■ **TO DO**
Output the listing word for word, minus images.
=======
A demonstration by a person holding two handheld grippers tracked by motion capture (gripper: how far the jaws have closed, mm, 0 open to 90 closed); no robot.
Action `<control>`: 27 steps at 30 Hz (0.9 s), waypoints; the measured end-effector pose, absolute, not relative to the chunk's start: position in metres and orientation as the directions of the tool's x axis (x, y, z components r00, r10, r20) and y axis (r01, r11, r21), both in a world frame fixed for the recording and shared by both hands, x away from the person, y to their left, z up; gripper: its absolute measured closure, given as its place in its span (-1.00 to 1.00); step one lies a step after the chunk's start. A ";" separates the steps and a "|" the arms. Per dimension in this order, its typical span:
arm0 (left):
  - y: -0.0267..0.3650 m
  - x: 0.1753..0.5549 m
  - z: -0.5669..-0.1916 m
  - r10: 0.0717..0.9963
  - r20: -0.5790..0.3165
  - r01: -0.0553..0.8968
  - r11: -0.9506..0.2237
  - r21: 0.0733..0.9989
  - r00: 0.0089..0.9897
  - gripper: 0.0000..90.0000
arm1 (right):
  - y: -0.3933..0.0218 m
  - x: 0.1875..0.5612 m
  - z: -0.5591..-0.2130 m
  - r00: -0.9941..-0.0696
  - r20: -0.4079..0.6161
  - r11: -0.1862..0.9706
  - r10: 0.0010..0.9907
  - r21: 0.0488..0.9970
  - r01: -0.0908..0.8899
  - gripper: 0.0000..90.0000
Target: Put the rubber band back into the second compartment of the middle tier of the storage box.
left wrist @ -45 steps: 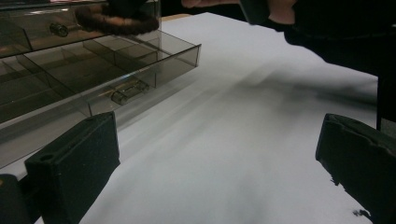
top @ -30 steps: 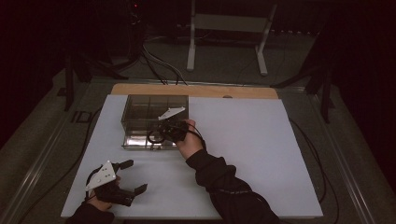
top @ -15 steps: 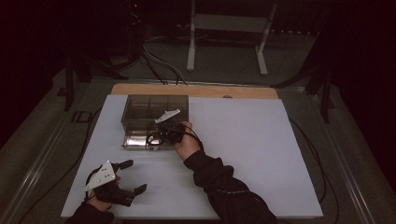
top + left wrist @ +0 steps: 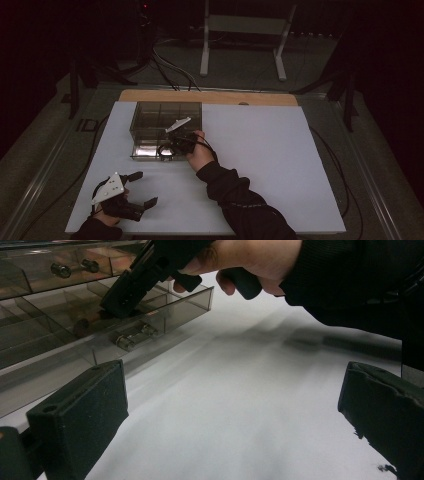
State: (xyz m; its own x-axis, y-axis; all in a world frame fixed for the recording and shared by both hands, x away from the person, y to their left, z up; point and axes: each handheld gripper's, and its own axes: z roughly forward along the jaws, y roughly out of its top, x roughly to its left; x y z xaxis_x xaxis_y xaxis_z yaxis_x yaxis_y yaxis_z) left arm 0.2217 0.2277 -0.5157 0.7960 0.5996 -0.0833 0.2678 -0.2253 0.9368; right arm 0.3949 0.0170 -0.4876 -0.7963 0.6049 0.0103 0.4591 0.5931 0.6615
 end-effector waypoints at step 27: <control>0.228 0.222 -0.516 0.604 -0.082 0.269 -0.227 0.936 0.793 -0.99 | 0.005 0.388 -0.471 -0.788 0.122 0.491 0.604 0.722 0.488 0.24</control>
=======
■ **FINAL ANSWER**
A demonstration by a person holding two handheld grippers tracked by motion capture (gripper: how far the jaws have closed, mm, 0 open to 90 closed); no robot.
Action `<control>`: 27 steps at 30 Hz (0.9 s), waypoints; the measured end-effector pose, absolute, not relative to the chunk's start: position in metres and orientation as the directions of the tool's x axis (x, y, z components r00, r10, r20) and y axis (r01, r11, r21), both in a world frame fixed for the recording and shared by both hands, x away from the person, y to their left, z up; gripper: its absolute measured closure, given as its place in its span (-1.00 to 1.00); step one lies a step after the chunk's start. A ";" separates the steps and a "|" the arms. Per dimension in this order, its typical span:
arm0 (left):
  - y: -0.0267..0.3650 m
  - x: 0.1753..0.5549 m
  - z: -0.5669..-0.1916 m
  - r10: 0.0717..0.9963
  - r20: -0.5790..0.3165
  - r01: -0.0553..0.8968
  - r11: -0.9506..0.2237
  - r21: 0.0733..0.9989
  - r00: 0.0089..0.9897
  - gripper: 0.0000..90.0000
arm1 (right):
  - y: -0.3933..0.0218 m
  - x: 0.1875..0.5612 m
  - z: -0.5591..-0.2130 m
  - r00: -0.9941..-0.0696
  - r20: -0.4079..0.6161
  - r11: -0.1862..0.9706
  - r10: 0.0010..0.9907
  - r21: 0.0488..0.9970
  - r01: -0.0908..0.8899
  - gripper: 0.0000..90.0000
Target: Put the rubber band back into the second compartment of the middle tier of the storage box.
left wrist @ -45 steps: 
top @ -30 steps: 
top @ -15 steps: 
top + left wrist @ +0 steps: 
State: (xyz m; its own x-axis, y-axis; all in a world frame fixed for the recording and shared by both hands, x away from the person, y to their left, z up; point and axes: each handheld gripper's, and its own axes: z roughly forward along the jaws, y roughly out of its top, x roughly to its left; x y z xaxis_x xaxis_y xaxis_z yaxis_x yaxis_y yaxis_z) left arm 0.2217 0.2277 -0.5157 0.7960 0.5996 -0.0833 0.2678 -0.2253 0.9368; right arm 0.3949 0.0170 -0.4876 -0.7963 0.6049 0.0103 0.4591 0.5931 0.6615
 end-effector waypoints at step 27: <control>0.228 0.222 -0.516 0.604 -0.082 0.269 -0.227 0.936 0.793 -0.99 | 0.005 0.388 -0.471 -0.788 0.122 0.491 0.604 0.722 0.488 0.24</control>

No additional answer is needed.